If the words Currency Club, IIMM or Marela mean anything to you, would you please contact us by PM to be put in touch with an action group.

Pete & Sylvi


----------



## Veronica (Apr 5, 2008)

This is important so please get in touch ASAP with Pete.


----------



## Stokie2505 (11 mo ago)

PeteandSylv said:


> If the words Currency Club, IIMM or Marela mean anything to you, would you please contact us by PM to be put in touch with an action group.
> 
> Pete & Sylvi


Interested. Please let me know.


----------



## Veronica (Apr 5, 2008)

If you have been involved with this lot contact Pete by Pm. . If not it will be of no interest to you.


----------



## Stokie2505 (11 mo ago)

Veronica said:


> If you have been involved with this lot contact Pete by Pm. . If not it will be of no interest to you.

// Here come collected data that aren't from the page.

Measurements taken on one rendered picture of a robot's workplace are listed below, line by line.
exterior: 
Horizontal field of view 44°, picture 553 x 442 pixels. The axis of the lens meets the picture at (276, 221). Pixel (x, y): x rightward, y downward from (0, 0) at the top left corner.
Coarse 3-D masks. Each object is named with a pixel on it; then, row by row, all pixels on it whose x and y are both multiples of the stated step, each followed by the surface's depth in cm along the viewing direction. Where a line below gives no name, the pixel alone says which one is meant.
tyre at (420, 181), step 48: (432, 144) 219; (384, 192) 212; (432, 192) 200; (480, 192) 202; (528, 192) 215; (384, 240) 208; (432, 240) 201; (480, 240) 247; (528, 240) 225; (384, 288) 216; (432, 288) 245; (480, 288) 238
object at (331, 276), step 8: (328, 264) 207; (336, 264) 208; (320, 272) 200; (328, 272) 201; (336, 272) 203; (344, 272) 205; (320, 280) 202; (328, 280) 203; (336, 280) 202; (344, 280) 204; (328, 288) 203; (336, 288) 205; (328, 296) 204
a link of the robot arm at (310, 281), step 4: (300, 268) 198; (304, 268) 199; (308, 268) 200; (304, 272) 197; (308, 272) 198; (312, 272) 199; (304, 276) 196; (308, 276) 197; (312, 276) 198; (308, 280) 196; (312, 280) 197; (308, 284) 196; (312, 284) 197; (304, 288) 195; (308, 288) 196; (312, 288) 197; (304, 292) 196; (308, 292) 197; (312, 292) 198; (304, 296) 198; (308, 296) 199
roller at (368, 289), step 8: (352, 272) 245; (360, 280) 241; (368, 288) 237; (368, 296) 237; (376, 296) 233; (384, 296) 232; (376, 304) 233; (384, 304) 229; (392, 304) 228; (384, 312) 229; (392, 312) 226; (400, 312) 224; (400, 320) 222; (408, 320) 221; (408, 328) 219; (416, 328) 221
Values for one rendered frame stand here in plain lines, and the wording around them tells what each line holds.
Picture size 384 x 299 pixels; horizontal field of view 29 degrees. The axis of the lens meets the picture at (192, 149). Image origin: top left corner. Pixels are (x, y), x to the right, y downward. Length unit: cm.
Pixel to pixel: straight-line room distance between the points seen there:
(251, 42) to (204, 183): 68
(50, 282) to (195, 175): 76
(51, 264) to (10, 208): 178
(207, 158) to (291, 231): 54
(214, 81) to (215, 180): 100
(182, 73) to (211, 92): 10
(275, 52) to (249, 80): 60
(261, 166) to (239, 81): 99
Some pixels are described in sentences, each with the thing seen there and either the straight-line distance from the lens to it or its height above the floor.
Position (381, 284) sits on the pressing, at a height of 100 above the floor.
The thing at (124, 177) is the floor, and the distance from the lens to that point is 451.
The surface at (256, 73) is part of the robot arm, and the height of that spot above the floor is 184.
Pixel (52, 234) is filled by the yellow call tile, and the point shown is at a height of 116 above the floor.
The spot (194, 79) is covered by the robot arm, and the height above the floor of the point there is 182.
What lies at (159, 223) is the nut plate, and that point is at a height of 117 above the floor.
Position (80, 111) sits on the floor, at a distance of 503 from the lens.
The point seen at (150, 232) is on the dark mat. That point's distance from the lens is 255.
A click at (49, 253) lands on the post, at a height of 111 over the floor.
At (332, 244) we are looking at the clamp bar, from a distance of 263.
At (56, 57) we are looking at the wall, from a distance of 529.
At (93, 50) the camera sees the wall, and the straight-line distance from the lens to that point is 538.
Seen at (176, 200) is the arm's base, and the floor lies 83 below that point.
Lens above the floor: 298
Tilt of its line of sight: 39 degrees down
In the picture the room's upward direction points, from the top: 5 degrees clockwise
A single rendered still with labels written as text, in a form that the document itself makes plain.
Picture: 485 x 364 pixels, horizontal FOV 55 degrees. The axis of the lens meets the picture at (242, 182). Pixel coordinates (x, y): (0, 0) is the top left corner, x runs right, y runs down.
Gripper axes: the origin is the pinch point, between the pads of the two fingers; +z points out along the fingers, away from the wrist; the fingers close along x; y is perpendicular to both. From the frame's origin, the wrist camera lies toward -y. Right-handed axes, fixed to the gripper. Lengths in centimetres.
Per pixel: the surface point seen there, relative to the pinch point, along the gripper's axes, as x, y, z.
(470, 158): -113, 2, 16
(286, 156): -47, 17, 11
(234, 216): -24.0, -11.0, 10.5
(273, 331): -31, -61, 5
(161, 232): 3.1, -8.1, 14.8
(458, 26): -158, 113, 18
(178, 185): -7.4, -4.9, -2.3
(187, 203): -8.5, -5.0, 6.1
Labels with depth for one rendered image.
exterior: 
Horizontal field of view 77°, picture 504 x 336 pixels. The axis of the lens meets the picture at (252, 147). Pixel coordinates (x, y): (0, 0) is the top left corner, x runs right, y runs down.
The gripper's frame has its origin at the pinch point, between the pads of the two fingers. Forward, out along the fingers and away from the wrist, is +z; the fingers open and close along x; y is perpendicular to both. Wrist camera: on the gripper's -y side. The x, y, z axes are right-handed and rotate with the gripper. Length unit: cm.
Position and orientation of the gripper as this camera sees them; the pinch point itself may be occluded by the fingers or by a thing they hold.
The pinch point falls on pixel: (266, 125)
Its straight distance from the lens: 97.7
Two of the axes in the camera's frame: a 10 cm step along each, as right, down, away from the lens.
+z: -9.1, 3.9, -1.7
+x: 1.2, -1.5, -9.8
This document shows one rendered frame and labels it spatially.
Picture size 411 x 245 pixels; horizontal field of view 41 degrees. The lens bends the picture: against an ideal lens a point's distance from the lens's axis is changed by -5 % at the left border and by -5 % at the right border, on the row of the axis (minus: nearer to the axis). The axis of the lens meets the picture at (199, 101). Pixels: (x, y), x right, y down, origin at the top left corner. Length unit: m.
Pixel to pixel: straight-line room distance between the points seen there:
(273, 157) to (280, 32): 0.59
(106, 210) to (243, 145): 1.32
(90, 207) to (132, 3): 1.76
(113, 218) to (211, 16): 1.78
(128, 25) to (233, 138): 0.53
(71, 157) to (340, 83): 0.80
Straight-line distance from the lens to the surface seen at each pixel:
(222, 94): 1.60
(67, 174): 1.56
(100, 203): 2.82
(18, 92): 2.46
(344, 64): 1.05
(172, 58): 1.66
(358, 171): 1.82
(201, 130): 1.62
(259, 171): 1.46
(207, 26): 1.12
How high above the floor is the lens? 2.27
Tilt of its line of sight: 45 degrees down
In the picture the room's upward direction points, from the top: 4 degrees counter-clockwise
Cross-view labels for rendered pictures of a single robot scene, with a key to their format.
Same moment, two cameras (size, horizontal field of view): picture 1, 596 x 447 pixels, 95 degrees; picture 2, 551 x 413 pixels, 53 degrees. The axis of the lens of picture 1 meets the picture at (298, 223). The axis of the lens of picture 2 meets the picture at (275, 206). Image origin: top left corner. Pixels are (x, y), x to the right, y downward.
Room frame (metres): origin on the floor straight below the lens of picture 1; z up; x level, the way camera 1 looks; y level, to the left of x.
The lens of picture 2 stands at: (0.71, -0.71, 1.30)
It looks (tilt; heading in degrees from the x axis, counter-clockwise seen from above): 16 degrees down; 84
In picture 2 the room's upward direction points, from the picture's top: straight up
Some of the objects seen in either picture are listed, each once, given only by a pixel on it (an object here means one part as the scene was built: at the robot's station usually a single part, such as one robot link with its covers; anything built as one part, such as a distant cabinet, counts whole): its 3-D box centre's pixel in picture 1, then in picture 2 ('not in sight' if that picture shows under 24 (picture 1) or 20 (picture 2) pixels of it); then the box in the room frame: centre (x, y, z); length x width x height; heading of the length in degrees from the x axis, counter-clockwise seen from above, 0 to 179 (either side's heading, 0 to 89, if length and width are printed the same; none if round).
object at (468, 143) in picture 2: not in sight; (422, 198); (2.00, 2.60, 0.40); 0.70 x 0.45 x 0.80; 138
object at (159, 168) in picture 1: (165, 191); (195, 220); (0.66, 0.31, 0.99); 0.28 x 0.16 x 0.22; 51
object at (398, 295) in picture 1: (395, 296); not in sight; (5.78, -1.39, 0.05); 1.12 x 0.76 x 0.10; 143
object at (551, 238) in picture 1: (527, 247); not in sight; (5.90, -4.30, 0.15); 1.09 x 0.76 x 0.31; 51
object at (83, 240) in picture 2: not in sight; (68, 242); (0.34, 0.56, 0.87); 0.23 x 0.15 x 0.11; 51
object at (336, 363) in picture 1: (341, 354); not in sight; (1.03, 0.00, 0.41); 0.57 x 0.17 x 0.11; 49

Hi Veronica. How do i contact Pete by PM? I am a UK qualified Solicitor resident in Cyprus hoping to find a possible way of helping victims of the Currency Club (Barrow , Welsh, Arkian etc). Aim being to seek recovery versus the Banks who "facilitated" this fraud by failing to apply proper AML measures to funds passing through. Millions passed via banks. That should not have been possible. Meaning the banks have a case to answer. Looking to set up a Group action with funder based on No recovery no fee. I already assist several victims.


----------